— Ce n’est donc pas un homme, que le roi? Il n’aime donc pas Marie de Mancini?

— Il l’adore.

— Eh bien! il l’épousera; nous aurons la guerre avec l’Espagne; M. Mazarin dépensera quelques-uns des millions qu’il a de côté; nos gentilshommes feront des prouesses à l’encontre des fiers Castillans, et beaucoup nous reviendront couronnés de lauriers, et que nous couronnerons de myrte. Voilà comme j’entends la politique.

— Montalais, vous êtes une folle, dit Louise, et chaque exagération vous attire, comme le feu attire les papillons.

— Louise, vous êtes tellement raisonnable que vous n’aimerez jamais.

— Oh! fit Louise avec un tendre reproche, comprenez donc, Montalais! La reine mère désire marier son fils avec l’infante; voulez vous que le roi désobéisse à sa mère? Est-il d’un cœur royal comme le sien de donner le mauvais exemple? Quand les parents défendent l’amour, chassons l’amour!
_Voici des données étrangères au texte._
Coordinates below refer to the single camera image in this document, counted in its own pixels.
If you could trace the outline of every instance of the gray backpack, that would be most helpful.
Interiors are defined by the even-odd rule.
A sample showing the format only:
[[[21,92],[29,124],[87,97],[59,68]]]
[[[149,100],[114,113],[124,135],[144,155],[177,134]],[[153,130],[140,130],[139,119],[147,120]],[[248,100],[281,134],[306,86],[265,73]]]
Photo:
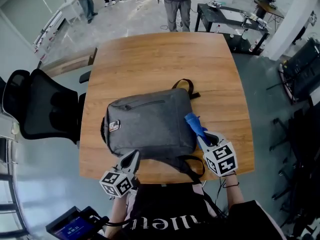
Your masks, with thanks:
[[[142,159],[154,159],[188,174],[194,182],[200,182],[202,174],[192,171],[185,160],[201,161],[194,152],[196,135],[187,124],[185,116],[192,112],[190,99],[200,97],[189,91],[171,90],[129,96],[109,104],[101,123],[101,136],[110,151],[120,157],[132,150],[139,150]]]

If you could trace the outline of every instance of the gray floor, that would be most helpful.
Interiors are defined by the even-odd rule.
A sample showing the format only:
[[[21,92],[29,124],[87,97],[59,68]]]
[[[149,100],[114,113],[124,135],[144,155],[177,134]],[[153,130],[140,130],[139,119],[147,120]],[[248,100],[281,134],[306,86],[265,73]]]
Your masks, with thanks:
[[[271,196],[286,186],[278,171],[289,154],[289,146],[285,144],[269,152],[269,146],[283,135],[271,121],[276,117],[286,121],[303,103],[291,106],[282,86],[266,91],[268,86],[279,81],[275,69],[277,63],[239,54],[234,55],[234,60],[248,104],[255,154],[255,171],[238,176],[240,188],[245,200],[257,200],[278,224],[282,224],[286,217],[285,213],[279,212],[283,198],[272,201]],[[81,68],[54,79],[80,95],[86,91],[88,84],[80,84],[79,76],[89,69]],[[14,149],[18,162],[14,166],[15,184],[22,214],[31,234],[53,239],[46,233],[45,225],[72,206],[80,209],[92,206],[100,215],[110,213],[112,202],[99,182],[79,176],[79,150],[70,140],[25,140],[20,137],[18,141]],[[215,180],[208,181],[204,189],[215,200],[218,187],[219,181]],[[221,209],[227,205],[225,189],[221,191],[217,204]]]
[[[61,57],[70,55],[74,52],[83,50],[88,47],[98,46],[101,43],[133,35],[141,35],[147,33],[167,32],[167,16],[163,2],[159,4],[157,0],[117,0],[117,4],[104,7],[104,0],[93,0],[95,11],[99,14],[94,18],[91,24],[87,24],[82,17],[82,21],[75,20],[72,26],[65,23],[58,32],[56,40],[49,52],[46,63],[53,62]],[[290,8],[293,0],[277,0],[278,9],[285,15]],[[197,4],[206,3],[207,1],[192,0],[190,13],[191,24],[190,31],[194,31],[196,25]],[[242,9],[248,12],[254,12],[256,4],[252,0],[233,0],[232,4],[227,6]],[[317,4],[315,12],[320,15],[320,3]],[[215,30],[218,24],[212,25]],[[275,25],[273,22],[269,24],[271,35],[274,34]],[[199,31],[204,31],[202,23]],[[231,28],[225,24],[221,25],[220,32],[239,34],[243,29]],[[306,30],[302,40],[297,41],[297,45],[291,45],[284,53],[293,56],[306,42],[305,39],[311,35],[320,34],[320,22],[315,27],[309,27]],[[254,43],[256,39],[261,38],[261,34],[255,30],[248,31],[248,40]]]

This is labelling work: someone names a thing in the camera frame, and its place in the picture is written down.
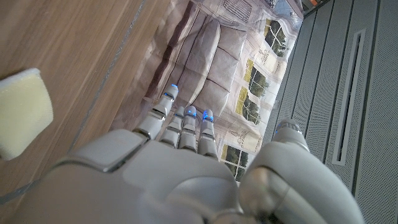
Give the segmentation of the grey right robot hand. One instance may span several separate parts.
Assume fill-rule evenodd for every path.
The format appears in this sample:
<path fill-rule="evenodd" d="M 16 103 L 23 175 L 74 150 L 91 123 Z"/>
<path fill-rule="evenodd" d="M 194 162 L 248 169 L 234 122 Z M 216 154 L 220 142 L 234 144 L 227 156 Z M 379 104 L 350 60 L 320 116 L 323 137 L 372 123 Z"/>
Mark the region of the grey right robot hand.
<path fill-rule="evenodd" d="M 169 86 L 132 131 L 117 129 L 58 161 L 9 223 L 362 223 L 345 184 L 281 121 L 240 180 L 216 155 L 213 114 L 179 108 Z"/>

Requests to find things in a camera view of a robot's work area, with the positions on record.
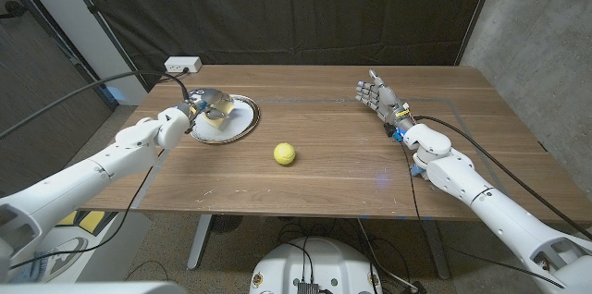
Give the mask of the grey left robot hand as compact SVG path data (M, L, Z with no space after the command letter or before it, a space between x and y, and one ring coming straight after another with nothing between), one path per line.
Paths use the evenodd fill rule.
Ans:
M189 103L208 119L225 119L233 110L233 100L225 92L211 88L195 89L189 92Z

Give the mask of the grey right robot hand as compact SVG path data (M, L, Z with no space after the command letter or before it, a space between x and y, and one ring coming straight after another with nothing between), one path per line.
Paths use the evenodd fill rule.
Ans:
M385 124L406 132L413 125L409 110L395 92L376 74L369 69L371 81L359 81L355 99L376 112Z

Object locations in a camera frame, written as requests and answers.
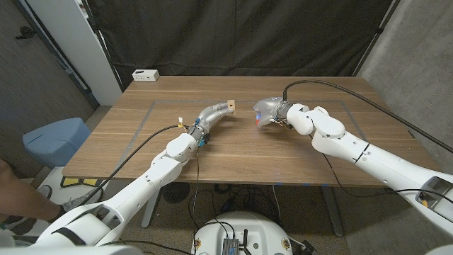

Et Louise soupira; Raoul baissa les yeux d’un air contraint. Montalais se mit à rire.

— Moi, je n’ai pas de parents, dit-elle.

— Vous savez sans doute des nouvelles de la santé de M. le comte de La Fère, dit Louise à la suite de ce soupir, qui avait tant révélé de douleurs dans son éloquente expansion.

— Non, mademoiselle, répliqua Raoul, je n’ai pas encore rendu visite à mon père; mais j’allais à sa maison, quand Mlle de Montalais a bien voulu m’arrêter; j’espère que M. le comte se porte bien. Vous n’avez rien ouï dire de fâcheux, n’est-ce pas?